Let’s now take a look at other standard forms for LPs. Last time we worked mostly with

$\max \boldsymbol{c^{T}x}$
$s.t.$
$A\boldsymbol{x} \leq \boldsymbol{b}$
$\boldsymbol{x} \geq 0$

We have already seen that we can switch the objective between minimizing a function or maximizing a function by taking the negative of the original objective.

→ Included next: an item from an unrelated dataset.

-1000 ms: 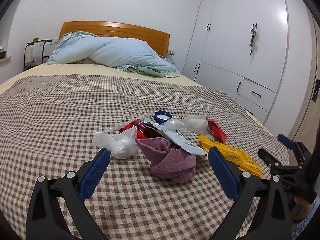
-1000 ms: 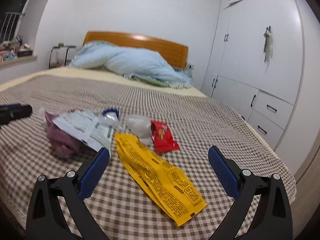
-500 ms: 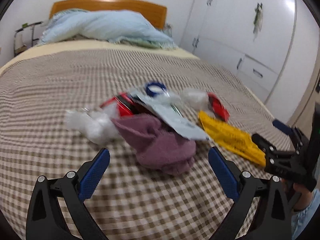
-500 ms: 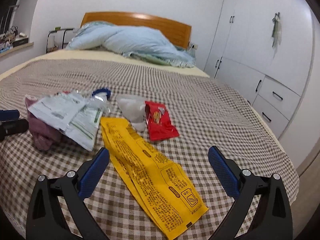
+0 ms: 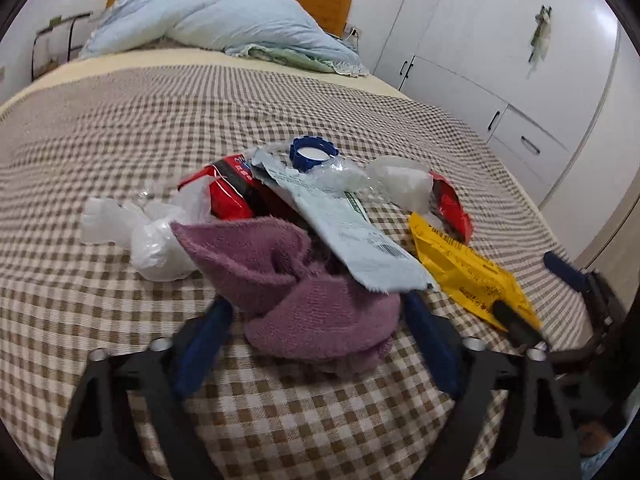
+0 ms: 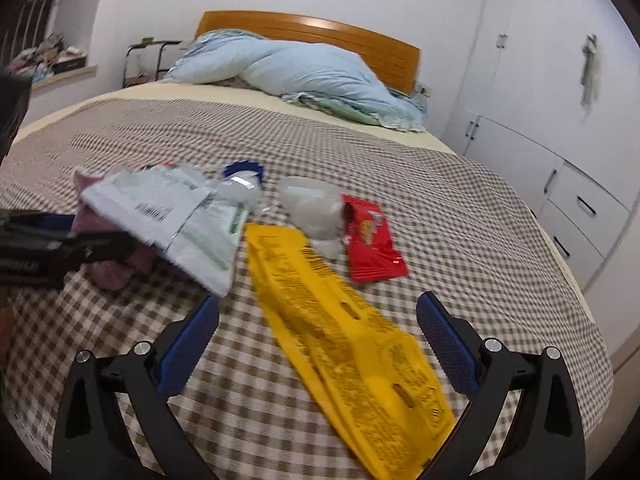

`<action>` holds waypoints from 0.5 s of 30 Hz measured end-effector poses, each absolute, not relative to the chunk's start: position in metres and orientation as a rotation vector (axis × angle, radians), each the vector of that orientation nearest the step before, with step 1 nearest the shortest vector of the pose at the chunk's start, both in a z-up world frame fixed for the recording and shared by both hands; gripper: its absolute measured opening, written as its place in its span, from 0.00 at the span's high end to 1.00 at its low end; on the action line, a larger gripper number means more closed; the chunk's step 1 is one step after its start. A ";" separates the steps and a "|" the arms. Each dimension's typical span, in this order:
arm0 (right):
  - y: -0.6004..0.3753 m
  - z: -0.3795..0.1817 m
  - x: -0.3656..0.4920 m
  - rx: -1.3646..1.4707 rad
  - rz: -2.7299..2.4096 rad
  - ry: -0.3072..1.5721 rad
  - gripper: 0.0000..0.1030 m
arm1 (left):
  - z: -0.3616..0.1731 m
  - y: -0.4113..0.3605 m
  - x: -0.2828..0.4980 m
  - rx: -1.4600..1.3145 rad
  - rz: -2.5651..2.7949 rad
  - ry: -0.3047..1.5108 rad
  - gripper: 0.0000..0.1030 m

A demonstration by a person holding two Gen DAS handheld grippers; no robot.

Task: Collect trash
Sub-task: 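Grasp the purple towel with the left gripper while the right grasps the yellow wrapper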

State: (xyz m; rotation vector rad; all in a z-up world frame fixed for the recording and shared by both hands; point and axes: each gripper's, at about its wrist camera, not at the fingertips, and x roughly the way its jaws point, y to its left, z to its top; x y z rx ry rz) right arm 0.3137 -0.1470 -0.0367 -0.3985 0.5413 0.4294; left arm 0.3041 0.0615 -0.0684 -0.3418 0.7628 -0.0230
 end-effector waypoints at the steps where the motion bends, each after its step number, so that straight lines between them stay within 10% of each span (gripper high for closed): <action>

Now we want to show that the following two forms are equally as expressive,

$\max \boldsymbol{c^{T}x}$
$s.t.$
$A\boldsymbol{x} = \boldsymbol{b}$
$\boldsymbol{x} \geq 0$

$\max \boldsymbol{c^{T}x}$
$s.t.$
$A\boldsymbol{x} \leq \boldsymbol{b}$

We can transform an inequality constraint of the form $\boldsymbol{a}\cdot\boldsymbol{x} \leq b$ into an equality constraint by adding a nonnegative slack variable such that $\boldsymbol{a} \cdot \boldsymbol{x} + s = b,\ s \geq 0$. An equality constraint $\boldsymbol{a}\cdot\boldsymbol{x} = b$ can easily be transformed into inequality constraints, $\boldsymbol{a}\cdot\boldsymbol{x} \leq b$ and $-\boldsymbol{a}\cdot\boldsymbol{x} \leq -b$.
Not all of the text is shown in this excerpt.